Stored records:
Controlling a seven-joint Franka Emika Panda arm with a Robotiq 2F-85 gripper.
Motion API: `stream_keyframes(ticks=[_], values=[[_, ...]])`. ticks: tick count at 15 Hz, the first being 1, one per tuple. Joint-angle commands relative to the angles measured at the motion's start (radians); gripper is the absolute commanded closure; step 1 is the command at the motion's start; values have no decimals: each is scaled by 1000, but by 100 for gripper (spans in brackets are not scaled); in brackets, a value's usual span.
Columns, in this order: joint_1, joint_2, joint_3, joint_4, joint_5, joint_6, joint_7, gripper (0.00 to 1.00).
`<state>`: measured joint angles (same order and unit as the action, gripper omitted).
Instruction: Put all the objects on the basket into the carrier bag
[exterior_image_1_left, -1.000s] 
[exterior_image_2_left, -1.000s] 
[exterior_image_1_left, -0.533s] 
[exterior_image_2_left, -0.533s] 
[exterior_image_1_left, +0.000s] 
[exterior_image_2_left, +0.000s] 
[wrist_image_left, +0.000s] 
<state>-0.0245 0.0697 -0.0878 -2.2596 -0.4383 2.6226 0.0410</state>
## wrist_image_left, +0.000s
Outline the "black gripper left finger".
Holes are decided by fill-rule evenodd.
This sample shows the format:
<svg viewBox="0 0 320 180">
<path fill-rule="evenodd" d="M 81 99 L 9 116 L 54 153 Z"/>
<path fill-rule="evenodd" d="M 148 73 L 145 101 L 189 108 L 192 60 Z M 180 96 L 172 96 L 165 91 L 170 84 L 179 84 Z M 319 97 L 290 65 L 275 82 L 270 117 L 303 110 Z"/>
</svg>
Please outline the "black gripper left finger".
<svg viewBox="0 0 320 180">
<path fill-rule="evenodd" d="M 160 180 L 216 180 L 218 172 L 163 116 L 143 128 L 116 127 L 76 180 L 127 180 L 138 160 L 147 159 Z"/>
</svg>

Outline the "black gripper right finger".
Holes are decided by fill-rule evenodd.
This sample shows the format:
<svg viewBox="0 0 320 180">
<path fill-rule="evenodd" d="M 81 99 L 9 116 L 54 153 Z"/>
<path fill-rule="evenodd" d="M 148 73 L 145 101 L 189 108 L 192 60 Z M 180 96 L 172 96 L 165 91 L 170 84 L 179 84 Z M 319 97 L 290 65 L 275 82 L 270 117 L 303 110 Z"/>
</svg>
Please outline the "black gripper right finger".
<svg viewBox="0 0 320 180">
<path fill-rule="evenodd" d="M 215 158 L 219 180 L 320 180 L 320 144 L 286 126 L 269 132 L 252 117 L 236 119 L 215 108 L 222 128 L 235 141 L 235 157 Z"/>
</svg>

**What you will do:**
All of the entries must be printed again exactly as given.

**Exercise answer:**
Controlling a seven-joint Franka Emika Panda arm with a Robotiq 2F-85 gripper.
Motion API: `stream_keyframes(ticks=[_], values=[[_, ...]])`. ticks: tick count at 15 Hz, the first being 1, one per tuple. Joint-angle commands relative to the angles measured at the motion's start (radians); gripper is the absolute commanded closure; step 1 is the command at the motion's start; values have no decimals: each is scaled by 1000, but by 100 for gripper (spans in brackets are not scaled); in brackets, a value's usual span.
Columns, in this order: joint_1, joint_2, joint_3, joint_4, joint_5, joint_6, joint_7, gripper (0.00 to 1.00).
`<state>`: measured joint angles (same order and unit as the action, gripper omitted).
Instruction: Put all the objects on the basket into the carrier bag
[exterior_image_1_left, -1.000s] 
[exterior_image_2_left, -1.000s] 
[exterior_image_1_left, -0.533s] 
[exterior_image_2_left, -0.533s] 
[exterior_image_1_left, +0.000s] 
[exterior_image_2_left, +0.000s] 
[wrist_image_left, +0.000s] 
<state>-0.0245 0.0697 -0.0878 -2.2596 -0.4383 2.6226 0.0410</state>
## wrist_image_left, +0.000s
Outline the "black gripper left finger".
Holes are decided by fill-rule evenodd.
This sample shows the format:
<svg viewBox="0 0 320 180">
<path fill-rule="evenodd" d="M 81 99 L 9 116 L 54 153 Z"/>
<path fill-rule="evenodd" d="M 148 73 L 145 101 L 189 108 L 192 60 Z M 180 96 L 172 96 L 165 91 L 170 84 L 179 84 Z M 319 97 L 290 65 L 275 82 L 270 117 L 303 110 Z"/>
</svg>
Please outline the "black gripper left finger".
<svg viewBox="0 0 320 180">
<path fill-rule="evenodd" d="M 160 180 L 216 180 L 218 172 L 163 116 L 143 128 L 116 127 L 76 180 L 127 180 L 138 160 L 147 159 Z"/>
</svg>

Outline the "black gripper right finger".
Holes are decided by fill-rule evenodd.
This sample shows the format:
<svg viewBox="0 0 320 180">
<path fill-rule="evenodd" d="M 81 99 L 9 116 L 54 153 Z"/>
<path fill-rule="evenodd" d="M 148 73 L 145 101 L 189 108 L 192 60 Z M 180 96 L 172 96 L 165 91 L 170 84 L 179 84 Z M 319 97 L 290 65 L 275 82 L 270 117 L 303 110 Z"/>
</svg>
Please outline the "black gripper right finger".
<svg viewBox="0 0 320 180">
<path fill-rule="evenodd" d="M 215 158 L 219 180 L 320 180 L 320 144 L 286 126 L 269 132 L 252 117 L 236 119 L 215 108 L 222 128 L 235 141 L 235 157 Z"/>
</svg>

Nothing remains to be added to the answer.